We had a bird’s eye view of fishing settlements, seal and bird colonies that clung to rocky shores and the town of Kaikoura (population under 3,000) which sits on a peninsula protruding from the rugged coastline. Kaikoura in fact has a special place in the heart of the
Maoris. Maui, their god, fished up the North Island from this spot, they believe. During the mid nineteenth century, the local tribes were joined by rough and ready European settlers who established a number of whaling stations.
Since that time, man has been drawn to the area because of the rich variety of natural resources. One of the reasons for the abundance of aquatic and birdlife here is the geology of the land form itself. The peninsula is the meeting place for two strong ocean currents which converge in the deep water canyons and plunge to incredible depths, just a few kilometers from the shore. In addition to fish such as the hapuka, blue cod and terakihi, one of the most lip-smacking Kaikoura traditions is the crayfish which is prized by commercial and recreational fishermen alike. (A number of restaurants in the village offer this delicacy.

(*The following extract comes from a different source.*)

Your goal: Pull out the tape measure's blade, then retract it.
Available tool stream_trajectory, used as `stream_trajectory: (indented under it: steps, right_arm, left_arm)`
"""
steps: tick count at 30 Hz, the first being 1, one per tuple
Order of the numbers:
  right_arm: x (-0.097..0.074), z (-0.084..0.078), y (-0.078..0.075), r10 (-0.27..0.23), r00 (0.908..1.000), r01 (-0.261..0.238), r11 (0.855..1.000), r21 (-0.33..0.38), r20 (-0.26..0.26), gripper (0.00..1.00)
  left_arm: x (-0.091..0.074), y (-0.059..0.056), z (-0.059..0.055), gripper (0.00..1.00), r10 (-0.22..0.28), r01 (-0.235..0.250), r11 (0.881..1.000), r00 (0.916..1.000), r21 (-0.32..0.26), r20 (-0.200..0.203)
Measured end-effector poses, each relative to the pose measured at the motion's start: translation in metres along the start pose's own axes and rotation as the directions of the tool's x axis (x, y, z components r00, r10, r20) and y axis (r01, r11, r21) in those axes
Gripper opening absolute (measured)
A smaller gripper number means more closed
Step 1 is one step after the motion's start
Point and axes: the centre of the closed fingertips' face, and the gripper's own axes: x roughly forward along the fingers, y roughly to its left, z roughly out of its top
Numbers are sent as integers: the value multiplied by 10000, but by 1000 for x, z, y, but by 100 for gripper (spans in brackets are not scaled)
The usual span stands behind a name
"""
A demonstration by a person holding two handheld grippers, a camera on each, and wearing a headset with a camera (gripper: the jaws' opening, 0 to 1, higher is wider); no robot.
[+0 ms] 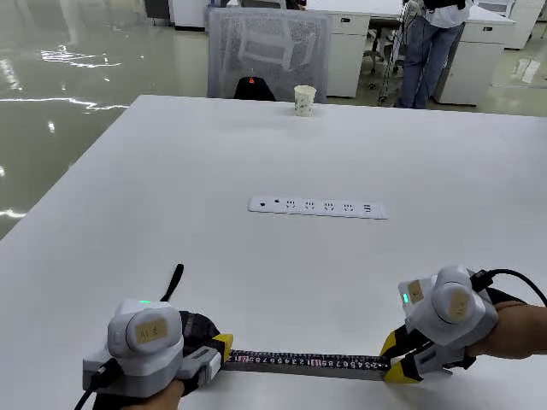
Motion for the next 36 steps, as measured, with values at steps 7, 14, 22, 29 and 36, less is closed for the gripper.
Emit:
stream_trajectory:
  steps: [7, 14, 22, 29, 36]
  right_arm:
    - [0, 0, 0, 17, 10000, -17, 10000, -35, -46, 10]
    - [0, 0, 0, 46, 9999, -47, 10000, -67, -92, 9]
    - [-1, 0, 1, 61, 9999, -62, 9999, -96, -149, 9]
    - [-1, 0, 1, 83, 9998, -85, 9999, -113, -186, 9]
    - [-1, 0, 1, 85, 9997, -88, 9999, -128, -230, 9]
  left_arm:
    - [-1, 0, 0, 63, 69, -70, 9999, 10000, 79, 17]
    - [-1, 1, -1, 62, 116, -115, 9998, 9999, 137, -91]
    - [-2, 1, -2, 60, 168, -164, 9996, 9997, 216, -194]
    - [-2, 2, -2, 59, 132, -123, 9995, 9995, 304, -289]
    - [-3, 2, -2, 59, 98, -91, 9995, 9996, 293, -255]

But it was the creatures that roam free that had drawn us there — the giant sperm whale, migratory humpback whale, orca, the rare hector and dusky dolphin and fur seals. Our visual banquet was not yet over. As a bonus, our pilot swung out briefly over the mountains and desolate, plunging into dark, shadowed chasms and soaring into rearing ramparts. In fact the mountains looked like the ideal place to plot the end of the world! It was as though a giant, with a taste for rousing topography, had created. Kaikoura.